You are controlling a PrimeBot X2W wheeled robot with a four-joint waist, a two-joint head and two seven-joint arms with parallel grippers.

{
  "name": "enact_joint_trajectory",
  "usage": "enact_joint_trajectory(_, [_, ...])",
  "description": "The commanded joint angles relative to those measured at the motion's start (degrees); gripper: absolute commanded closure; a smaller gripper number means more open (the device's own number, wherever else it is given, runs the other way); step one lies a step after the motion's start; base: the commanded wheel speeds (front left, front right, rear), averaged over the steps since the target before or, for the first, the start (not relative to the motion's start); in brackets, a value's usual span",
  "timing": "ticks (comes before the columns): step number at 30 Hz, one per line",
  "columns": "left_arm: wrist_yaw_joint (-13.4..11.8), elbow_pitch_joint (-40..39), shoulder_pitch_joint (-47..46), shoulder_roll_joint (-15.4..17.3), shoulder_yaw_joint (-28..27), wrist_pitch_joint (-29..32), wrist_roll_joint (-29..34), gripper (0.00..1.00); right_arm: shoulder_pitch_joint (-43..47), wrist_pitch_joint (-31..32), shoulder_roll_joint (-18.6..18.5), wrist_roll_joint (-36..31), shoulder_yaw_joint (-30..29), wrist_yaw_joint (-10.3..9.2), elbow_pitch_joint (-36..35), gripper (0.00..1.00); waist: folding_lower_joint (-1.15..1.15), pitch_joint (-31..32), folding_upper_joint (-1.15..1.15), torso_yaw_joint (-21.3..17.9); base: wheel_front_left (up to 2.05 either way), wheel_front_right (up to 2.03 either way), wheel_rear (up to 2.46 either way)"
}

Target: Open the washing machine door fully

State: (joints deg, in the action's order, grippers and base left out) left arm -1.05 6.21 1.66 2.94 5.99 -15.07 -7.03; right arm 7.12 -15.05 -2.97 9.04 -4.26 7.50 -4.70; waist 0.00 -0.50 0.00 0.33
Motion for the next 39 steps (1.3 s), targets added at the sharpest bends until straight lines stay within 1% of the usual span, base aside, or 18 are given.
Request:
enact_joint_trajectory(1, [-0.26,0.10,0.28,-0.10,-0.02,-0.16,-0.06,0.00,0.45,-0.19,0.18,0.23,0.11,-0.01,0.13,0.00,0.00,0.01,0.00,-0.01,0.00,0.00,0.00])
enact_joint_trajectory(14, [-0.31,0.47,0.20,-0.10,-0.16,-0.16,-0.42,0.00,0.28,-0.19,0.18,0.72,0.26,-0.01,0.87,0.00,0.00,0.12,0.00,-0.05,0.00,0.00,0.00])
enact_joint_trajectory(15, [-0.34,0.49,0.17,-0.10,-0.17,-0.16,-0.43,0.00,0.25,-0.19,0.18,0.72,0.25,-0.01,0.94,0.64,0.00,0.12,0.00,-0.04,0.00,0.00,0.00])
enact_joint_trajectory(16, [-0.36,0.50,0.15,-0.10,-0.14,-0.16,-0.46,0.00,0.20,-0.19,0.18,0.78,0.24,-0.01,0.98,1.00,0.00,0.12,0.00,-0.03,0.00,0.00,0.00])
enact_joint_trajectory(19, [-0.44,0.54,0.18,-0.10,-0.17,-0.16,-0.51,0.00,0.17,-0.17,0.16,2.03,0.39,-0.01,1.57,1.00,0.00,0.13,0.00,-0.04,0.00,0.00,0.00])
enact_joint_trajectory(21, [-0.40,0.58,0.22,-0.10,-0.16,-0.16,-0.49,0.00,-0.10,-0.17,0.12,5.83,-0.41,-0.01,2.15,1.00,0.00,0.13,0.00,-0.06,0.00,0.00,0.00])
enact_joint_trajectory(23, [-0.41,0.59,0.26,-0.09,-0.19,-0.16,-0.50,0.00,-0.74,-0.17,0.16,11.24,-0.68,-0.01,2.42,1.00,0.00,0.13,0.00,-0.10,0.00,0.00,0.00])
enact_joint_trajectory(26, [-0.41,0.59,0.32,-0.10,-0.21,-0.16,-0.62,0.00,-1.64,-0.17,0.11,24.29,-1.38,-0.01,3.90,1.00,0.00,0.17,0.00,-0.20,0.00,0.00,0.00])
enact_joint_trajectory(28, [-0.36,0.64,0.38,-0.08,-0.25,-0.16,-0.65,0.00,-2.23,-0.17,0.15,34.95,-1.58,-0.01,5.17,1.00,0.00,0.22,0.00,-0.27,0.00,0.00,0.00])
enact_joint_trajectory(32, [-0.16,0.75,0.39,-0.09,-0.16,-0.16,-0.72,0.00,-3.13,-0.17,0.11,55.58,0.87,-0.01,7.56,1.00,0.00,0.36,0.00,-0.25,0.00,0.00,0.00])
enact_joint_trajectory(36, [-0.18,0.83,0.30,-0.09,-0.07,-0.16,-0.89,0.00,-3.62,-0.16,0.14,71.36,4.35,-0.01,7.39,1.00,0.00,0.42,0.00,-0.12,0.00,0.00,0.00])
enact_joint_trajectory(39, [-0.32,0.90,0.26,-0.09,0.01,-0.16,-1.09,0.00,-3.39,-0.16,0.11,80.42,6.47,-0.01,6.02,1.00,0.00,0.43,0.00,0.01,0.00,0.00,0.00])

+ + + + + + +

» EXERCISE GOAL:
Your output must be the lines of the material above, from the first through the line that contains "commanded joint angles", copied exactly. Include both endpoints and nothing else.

» SOLUTION TO THE PROBLEM:
You are controlling a PrimeBot X2W wheeled robot with a four-joint waist, a two-joint head and two seven-joint arms with parallel grippers.

{
  "name": "enact_joint_trajectory",
  "usage": "enact_joint_trajectory(_, [_, ...])",
  "description": "The commanded joint angles relative to those measured at the motion's start (degrees); gripper: absolute commanded closure; a smaller gripper number means more open (the device's own number, wherever else it is given, runs the other way); step one lies a step after the motion's start; base: the commanded wheel speeds (front left, front right, rear), averaged over the steps since the target before or, for the first, the start (not relative to the motion's start); in brackets, a value's usual span",

That is the complete answer to the exercise.